Keywords: Sparfloxacin, spectrophotometry, chloranilic acid.
Sparfloxacin, 5-amino-1-cyclopropyl-7- (cis-3, 5-dimethyl-1-piperazinyl)-6,8- difluoro-1, 4-dihydro-4-oxo-3- quinolinecarboxylic acid is a difluoroquinolone antibacterial agent belonging to the third generation quinolones. Clinically, it is very effective in the treatment of streptococci infections. Its mechanism of action involves the inhibition of DNA synthesis by promoting cleavage of bacterial DNA in the DNA-enzyme complexes of DNA gyrase and type iv topoisomerase, resulting in rapid bacterial death1 . The drug is not official in any pharmacopoeia, hence no official method is available for the estimation of the drug in formulations. A number of analytical methods used for the determination of sparfloxacin in pure and dosage forms include electrochemistry2-5 ; UV-Visible spectrophotometry6-9 ; HPLC 10-13 . Chloranilic acid, 2,5-dichloro-3,6- dihydroxy-p-benzoquinone has been used largely as a spectrophotometric reagent for the determination of some organic compounds containing lone pair of electrons14-18, but not hitherto in the assay of sparfloxacin. The present work describes the spectrophotometric determination of sparfloxacin in bulk and pharmaceutical formulations using chloranilic acid as a chromogenic reagent.
MATERIALS AND METHODS
Materials: Sparfloxacin (Micro Labs Limited.92, Sipcot, Hosur. India), all other chemicals were of analytical grade. Freshly prepared 0.5 % (w/v) chloranilic acid solution in dioxan. A Hitachi UV/VIS spectrophotometer, model 2000 (Japan) was used for absorbance measurements.
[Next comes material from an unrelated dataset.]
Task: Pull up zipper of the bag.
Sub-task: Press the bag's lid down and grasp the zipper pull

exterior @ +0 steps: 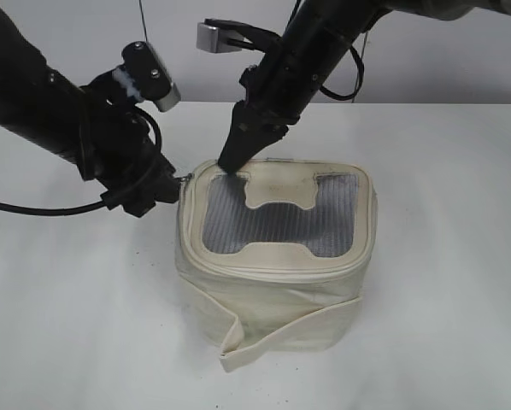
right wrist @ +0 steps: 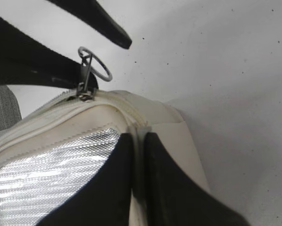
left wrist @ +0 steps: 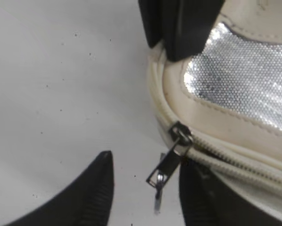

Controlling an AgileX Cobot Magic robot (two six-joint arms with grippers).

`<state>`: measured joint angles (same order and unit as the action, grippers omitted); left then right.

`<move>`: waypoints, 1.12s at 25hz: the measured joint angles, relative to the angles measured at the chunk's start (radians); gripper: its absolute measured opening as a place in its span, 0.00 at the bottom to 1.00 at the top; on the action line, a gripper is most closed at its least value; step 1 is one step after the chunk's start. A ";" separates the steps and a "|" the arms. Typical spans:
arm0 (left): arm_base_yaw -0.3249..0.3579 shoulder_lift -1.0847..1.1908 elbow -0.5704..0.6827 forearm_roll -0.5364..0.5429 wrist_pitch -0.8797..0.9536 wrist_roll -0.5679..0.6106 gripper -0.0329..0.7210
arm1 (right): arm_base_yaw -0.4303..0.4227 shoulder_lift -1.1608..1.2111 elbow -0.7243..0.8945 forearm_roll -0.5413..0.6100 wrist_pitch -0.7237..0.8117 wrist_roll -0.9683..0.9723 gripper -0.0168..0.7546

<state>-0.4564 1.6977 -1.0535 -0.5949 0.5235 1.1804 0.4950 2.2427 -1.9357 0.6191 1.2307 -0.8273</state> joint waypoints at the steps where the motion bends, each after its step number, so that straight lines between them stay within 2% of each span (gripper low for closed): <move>1: 0.000 0.000 0.000 0.001 0.001 0.000 0.35 | 0.000 0.000 0.000 0.000 0.000 0.000 0.08; 3: 0.000 0.000 0.000 0.021 0.017 0.000 0.15 | 0.000 0.000 0.000 0.000 0.000 0.000 0.08; 4: 0.000 0.000 0.000 0.034 0.032 0.000 0.09 | 0.000 0.000 0.000 0.000 0.000 -0.001 0.08; 6: -0.001 0.000 0.000 0.046 0.064 0.000 0.05 | 0.000 0.000 0.000 0.000 0.000 -0.001 0.08; 12: -0.002 -0.028 0.000 0.059 0.120 -0.021 0.04 | 0.000 0.000 0.000 0.002 0.000 0.002 0.08; 28: -0.004 -0.085 -0.008 0.088 0.316 -0.230 0.04 | 0.000 0.000 0.000 -0.001 0.000 0.077 0.08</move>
<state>-0.4600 1.6130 -1.0616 -0.5064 0.8397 0.9504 0.4950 2.2427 -1.9357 0.6183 1.2307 -0.7504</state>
Standard solution: A stock solution of sparfloxacin (50 g/ml) was prepared by dissolving the required amount in methanol. Standard solutions of the analyte (5-30 g/ml) were prepared by serial dilution of the stock solution.
Proposed procedure: An aliquot of the standard solution containing sparfloxacin was transferred into a 10 ml volumetric flask. A 1-ml volume of chloranilic acid solution (500 g/ ml) was added and the contents were mixed thoroughly. After 30 min standing, the volume was made up with dioxan and the absorbance of the solution was measured at 530 nm against reagent blank.
Procedure for assay of dosage forms: Ten tablets of the drug were weighed and ground to a fine powder. An adequate amount of the powder was transferred into a beaker. The powder was dissolved in methanol by stirring for 15 min. The mixture was filtered to a volumetric flask (100 ml) through Whatman filter paper No.41. The filtrate and washings were diluted to volume with methanol. A suitable volume of this solution was treated as described under proposed procedure and the drug content was evaluated. The results are given in Table 2
Procedure for recovery of sparfloxacin: To study the recovery of sparfloxacin, samples were prepared by mixing known amounts of pure sparfloxacin with portions of commercial preparation. The mixtures obtained were assayed by proposed method and the results are presented in Table 3.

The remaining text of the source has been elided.